Collected material —
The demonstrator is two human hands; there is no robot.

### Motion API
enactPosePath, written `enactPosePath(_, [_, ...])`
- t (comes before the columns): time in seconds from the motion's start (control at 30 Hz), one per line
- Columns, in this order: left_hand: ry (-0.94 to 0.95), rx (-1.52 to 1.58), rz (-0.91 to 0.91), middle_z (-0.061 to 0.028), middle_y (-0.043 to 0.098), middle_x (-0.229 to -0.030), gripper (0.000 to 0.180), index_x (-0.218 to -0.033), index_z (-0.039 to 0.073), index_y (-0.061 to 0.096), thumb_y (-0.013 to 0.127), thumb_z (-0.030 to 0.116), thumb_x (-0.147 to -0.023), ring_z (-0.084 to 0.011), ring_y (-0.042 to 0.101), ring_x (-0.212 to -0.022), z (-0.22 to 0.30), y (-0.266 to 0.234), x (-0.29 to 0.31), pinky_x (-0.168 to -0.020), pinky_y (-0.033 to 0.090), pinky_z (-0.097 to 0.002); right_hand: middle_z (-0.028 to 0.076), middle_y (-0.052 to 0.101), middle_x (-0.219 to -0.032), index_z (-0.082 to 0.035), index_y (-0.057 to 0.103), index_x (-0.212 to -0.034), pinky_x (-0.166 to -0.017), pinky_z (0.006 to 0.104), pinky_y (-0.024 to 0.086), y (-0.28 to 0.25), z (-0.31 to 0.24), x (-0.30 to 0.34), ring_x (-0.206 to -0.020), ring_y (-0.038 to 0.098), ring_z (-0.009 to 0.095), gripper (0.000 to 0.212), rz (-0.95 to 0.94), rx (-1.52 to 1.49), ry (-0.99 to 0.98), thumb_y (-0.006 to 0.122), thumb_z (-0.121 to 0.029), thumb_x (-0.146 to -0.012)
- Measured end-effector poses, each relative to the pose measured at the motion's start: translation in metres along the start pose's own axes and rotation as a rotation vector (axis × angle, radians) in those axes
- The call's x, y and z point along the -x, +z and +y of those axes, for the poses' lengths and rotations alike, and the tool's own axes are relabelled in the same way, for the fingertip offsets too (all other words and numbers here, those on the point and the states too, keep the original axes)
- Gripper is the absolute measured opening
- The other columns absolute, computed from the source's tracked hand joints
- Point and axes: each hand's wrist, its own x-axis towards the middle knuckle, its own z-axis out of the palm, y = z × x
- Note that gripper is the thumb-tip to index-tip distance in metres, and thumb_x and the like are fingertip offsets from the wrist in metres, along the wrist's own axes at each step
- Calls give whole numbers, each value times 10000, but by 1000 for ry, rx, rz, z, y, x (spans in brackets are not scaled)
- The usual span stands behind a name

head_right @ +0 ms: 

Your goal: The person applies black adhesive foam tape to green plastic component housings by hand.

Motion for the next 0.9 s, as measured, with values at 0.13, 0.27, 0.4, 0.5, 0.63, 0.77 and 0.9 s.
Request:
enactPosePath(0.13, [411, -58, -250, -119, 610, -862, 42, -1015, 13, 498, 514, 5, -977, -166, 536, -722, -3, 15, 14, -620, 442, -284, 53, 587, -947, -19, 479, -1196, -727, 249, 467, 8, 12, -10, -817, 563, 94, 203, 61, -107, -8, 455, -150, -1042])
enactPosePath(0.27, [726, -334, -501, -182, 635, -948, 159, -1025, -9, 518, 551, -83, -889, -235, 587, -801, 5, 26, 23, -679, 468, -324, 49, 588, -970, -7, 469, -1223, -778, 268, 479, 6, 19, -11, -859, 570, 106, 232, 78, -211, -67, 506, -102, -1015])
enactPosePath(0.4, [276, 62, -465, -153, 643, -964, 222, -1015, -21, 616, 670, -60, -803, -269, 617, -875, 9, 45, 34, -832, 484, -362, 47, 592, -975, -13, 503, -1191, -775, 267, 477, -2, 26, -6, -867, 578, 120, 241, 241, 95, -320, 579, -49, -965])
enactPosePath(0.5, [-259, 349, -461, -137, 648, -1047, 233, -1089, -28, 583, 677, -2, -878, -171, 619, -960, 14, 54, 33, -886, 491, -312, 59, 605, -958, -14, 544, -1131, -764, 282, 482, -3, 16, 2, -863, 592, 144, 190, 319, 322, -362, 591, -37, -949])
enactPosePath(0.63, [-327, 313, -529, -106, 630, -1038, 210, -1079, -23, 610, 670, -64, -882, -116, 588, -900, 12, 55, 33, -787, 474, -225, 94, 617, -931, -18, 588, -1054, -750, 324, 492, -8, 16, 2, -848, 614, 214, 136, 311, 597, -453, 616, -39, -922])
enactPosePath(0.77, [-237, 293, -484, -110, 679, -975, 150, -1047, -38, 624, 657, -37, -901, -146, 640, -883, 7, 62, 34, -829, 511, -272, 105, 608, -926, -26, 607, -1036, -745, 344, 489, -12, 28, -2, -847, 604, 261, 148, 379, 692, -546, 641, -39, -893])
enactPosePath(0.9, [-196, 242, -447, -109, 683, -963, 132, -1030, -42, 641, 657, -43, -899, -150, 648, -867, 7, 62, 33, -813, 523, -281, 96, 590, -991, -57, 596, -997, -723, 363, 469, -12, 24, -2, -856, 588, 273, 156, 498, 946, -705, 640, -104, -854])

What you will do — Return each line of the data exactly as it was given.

Completed task —
The demonstrator is two human hands; there is no robot.

### Motion API
enactPosePath, written `enactPosePath(_, [_, ...])`
- t (comes before the columns): time in seconds from the motion's start (control at 30 Hz), one per line
- Columns, in this order: left_hand: ry (-0.94 to 0.95), rx (-1.52 to 1.58), rz (-0.91 to 0.91), middle_z (-0.061 to 0.028), middle_y (-0.043 to 0.098), middle_x (-0.229 to -0.030), gripper (0.000 to 0.180), index_x (-0.218 to -0.033), index_z (-0.039 to 0.073), index_y (-0.061 to 0.096), thumb_y (-0.013 to 0.127), thumb_z (-0.030 to 0.116), thumb_x (-0.147 to -0.023), ring_z (-0.084 to 0.011), ring_y (-0.042 to 0.101), ring_x (-0.212 to -0.022), z (-0.22 to 0.30), y (-0.266 to 0.234), x (-0.29 to 0.31), pinky_x (-0.168 to -0.020), pinky_y (-0.033 to 0.090), pinky_z (-0.097 to 0.002); right_hand: middle_z (-0.028 to 0.076), middle_y (-0.052 to 0.101), middle_x (-0.219 to -0.032), index_z (-0.082 to 0.035), index_y (-0.057 to 0.103), index_x (-0.212 to -0.034), pinky_x (-0.166 to -0.017), pinky_z (0.006 to 0.104), pinky_y (-0.024 to 0.086), y (-0.28 to 0.25), z (-0.31 to 0.24), x (-0.30 to 0.34), ring_x (-0.206 to -0.020), ring_y (-0.038 to 0.098), ring_z (-0.009 to 0.095), gripper (0.000 to 0.212), rz (-0.95 to 0.94), rx (-1.52 to 1.49), ry (-0.99 to 0.98), thumb_y (-0.006 to 0.122), thumb_z (-0.121 to 0.029), thumb_x (-0.146 to -0.012)
- Measured end-effector poses, each relative to the pose measured at the motion's start: translation in metres along the start pose's own axes and rotation as a rotation vector (axis × angle, radians) in those axes
- The call's x, y and z point along the -x, +z and +y of those axes, for the poses' lengths and rotations alike, and the tool's own axes are relabelled in the same way, for the fingertip offsets too (all other words and numbers here, those on the point and the states too, keep the original axes)
- Gripper is the absolute measured opening
- The other columns absolute, computed from the source's tracked hand joints
- Point and axes: each hand's wrist, its own x-axis towards the middle knuckle, its own z-axis out of the palm, y = z × x
- Note that gripper is the thumb-tip to index-tip distance in metres, and thumb_x and the like are fingertip offsets from the wrist in metres, along the wrist's own axes at each step
- Calls give whole numbers, each value times 10000, but by 1000 for ry, rx, rz, z, y, x (spans in brackets are not scaled)
- The usual span stands behind a name

head_right @ +0 ms: 

Your goal: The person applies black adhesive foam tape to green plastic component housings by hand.

Motion for the next 0.9 s, as measured, with values at 0.13, 0.27, 0.4, 0.5, 0.63, 0.77 and 0.9 s.
Request:
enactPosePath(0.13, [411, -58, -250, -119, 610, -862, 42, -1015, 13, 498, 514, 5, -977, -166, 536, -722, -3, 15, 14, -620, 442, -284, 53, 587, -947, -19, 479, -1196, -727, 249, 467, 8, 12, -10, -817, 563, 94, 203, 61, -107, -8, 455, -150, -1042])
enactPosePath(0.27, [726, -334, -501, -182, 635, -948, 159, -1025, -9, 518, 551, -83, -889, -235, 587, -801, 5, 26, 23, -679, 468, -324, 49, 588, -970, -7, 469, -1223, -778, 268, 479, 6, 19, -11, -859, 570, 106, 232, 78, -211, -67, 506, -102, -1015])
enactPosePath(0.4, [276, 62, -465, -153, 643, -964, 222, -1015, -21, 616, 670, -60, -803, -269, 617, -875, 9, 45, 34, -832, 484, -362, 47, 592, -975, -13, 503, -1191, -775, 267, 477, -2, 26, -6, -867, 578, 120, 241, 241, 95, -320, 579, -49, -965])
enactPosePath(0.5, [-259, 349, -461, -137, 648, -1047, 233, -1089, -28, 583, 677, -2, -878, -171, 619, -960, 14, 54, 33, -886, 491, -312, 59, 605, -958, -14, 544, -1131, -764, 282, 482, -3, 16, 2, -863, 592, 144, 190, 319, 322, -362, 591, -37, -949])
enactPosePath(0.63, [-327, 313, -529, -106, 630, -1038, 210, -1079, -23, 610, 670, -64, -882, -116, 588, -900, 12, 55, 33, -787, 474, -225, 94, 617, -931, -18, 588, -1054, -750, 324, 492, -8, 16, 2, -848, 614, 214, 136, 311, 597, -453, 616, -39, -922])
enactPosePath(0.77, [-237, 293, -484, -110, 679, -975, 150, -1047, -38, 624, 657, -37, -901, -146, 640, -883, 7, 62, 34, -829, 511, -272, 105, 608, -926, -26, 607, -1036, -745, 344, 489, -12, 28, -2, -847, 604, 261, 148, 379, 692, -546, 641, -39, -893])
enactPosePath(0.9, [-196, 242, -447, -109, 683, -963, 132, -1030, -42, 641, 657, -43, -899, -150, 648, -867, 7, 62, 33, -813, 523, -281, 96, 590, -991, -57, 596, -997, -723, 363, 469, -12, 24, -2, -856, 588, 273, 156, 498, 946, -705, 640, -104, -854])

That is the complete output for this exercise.